Le second témoignage est apporté par le grand prédicateur de la Croix, Saint Paul. Dans son Épître à sa chère Église de Philippes, il esquisse à grands traits l'image du Crucifié. Ce passage est peut-être ce qui a été dit de plus magnifique sur jésus. Le verset principal : " Le Christ a été obéissant jusqu'à la mort et à la mort de la Croix, c'est pourquoi Dieu l'a exalté... " constituera l'antienne des trois derniers jours de la Semaine Sainte et résumera toute la Passion.

Saint Matthieu

Le troisième héraut est Saint Matthieu d'ans son histoire de la Passion. C'est précisément Saint Matthieu qui nous décrit le Seigneur dans tout ce qu'il a d'humain, dans son délaissement, tel que le Prophète l'avait prédit.
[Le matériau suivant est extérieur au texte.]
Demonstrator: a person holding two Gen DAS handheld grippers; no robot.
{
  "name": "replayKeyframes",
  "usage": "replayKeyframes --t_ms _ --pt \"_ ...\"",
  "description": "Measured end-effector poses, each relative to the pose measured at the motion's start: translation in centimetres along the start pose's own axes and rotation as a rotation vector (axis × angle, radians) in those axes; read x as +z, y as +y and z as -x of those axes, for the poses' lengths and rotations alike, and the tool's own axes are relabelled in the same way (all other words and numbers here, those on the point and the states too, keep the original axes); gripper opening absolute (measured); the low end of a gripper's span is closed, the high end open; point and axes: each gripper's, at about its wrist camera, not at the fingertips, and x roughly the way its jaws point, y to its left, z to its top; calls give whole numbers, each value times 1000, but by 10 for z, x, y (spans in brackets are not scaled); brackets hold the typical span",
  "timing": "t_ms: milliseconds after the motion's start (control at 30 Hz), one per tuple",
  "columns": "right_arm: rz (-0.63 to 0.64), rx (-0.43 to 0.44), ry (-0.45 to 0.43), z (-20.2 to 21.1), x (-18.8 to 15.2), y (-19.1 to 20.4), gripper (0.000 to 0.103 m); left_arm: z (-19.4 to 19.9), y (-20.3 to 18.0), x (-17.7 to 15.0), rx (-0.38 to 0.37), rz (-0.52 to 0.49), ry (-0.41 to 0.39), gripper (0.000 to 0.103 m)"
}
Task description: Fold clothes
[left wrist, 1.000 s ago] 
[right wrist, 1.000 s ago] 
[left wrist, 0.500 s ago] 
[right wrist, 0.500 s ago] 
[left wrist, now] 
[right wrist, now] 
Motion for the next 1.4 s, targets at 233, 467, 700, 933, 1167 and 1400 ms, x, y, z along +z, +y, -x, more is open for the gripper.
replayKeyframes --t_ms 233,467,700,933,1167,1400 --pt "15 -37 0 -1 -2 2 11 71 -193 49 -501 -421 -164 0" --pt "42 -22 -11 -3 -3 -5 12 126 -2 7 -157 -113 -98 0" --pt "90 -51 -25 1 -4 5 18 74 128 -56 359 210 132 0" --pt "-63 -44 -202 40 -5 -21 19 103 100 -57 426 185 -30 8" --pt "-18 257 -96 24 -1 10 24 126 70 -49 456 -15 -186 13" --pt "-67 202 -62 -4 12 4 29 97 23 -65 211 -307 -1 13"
Dans de nombreuses églises, la Passion est chantée solennellement par trois prêtres (ou diacres). Le premier représente l'évangéliste; le second, le Christ; et le troisième, les autres personnages, pendant que le choeur représente le peuple. Pendant l'Évangile, les chantres et le peuple doivent tenir les rameaux à la main. C'est une affirmation de fidélité envers le Christ, le Roi souffrant.
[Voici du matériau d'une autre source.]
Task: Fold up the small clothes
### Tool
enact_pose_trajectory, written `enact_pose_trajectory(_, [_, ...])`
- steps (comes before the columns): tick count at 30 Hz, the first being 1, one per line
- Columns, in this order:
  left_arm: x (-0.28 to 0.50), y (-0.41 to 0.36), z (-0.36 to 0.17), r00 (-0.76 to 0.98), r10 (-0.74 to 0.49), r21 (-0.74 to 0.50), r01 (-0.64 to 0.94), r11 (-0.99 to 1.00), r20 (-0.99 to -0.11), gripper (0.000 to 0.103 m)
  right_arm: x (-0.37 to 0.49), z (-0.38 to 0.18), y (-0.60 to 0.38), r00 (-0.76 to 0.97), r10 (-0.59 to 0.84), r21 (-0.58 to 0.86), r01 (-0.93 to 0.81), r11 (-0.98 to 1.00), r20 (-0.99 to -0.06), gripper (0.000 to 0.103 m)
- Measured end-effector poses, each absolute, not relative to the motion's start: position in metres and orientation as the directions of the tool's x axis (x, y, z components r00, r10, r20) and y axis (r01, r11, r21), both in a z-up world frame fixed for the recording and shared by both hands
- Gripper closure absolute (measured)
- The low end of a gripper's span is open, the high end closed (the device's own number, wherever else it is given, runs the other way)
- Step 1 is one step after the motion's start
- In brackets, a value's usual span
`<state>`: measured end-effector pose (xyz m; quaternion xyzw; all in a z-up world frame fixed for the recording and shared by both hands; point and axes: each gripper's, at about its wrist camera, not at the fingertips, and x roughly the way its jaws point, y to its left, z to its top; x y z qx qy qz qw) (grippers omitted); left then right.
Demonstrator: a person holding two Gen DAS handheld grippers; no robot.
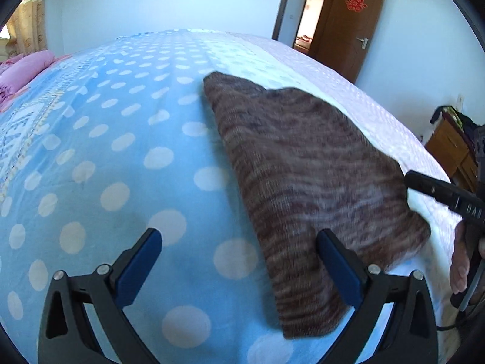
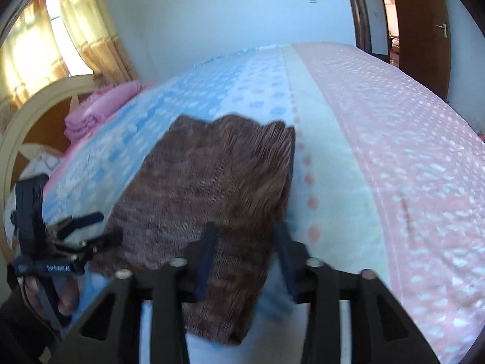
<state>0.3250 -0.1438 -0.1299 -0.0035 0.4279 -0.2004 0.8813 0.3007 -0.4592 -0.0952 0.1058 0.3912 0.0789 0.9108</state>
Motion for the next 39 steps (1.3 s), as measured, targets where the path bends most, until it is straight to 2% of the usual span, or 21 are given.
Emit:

Cependant, même dans cette messe, le thème pascal ne fait pas entièrement défaut. A l'Épître, nôtre regard s'élève, par delà le Vendredi-Saint, jusqu'à la gloire pascale du Christ. A l'Offertoire et à la Communion, l'Église fait un rapprochement significatif entre le pain et le vin du sacrifice et la Passion du Christ. Quand la communauté apporte à l'autel le pain et le vin, la Schola chante cette antienne : " Ils m'ont donné du fiel pour nourriture et ils m'ont abreuvé de vinaigre. " Et quand la communauté, au moment de la communion, reçoit la sainte Eucharistie, l'Église répète cette antienne . " Mon Père, si ce calice ne peut passer sans que je le boive, que ta volonté soit faite " (Com.). (Nous voyons ici que les chants ne se comprennent bien qu'en union avec la procession correspondante). La liturgie d'aujourd'hui a commencé au Mont des Oliviers, elle s'achève au Mont des Oliviers.

Si nous jetons un dernier regard sur la solennité du dimanche des Rameaux, nous verrons que l'Église nous fait gravir trois degrés. Nous préparons un triomphe au Christ, notre Roi vainqueur; nous ne le laissons pas aller seul au combat, nous sommes nous-mêmes promus combattants et, à la messe, nous allons à la mort avec le Christ. Mais tout ne se termine pas à la mort. L'Église nous montre un but plus élevé; si nous l'avons accompagné fidèlement dans la vie et dans la lutte, si " nous avons porté devant les rois son nom sublime " (Préface), nous entrerons avec lui dans le royaume du ciel pour régner éternellement avec lui. C'est aussi le sens symbolique de la procession des Rameaux.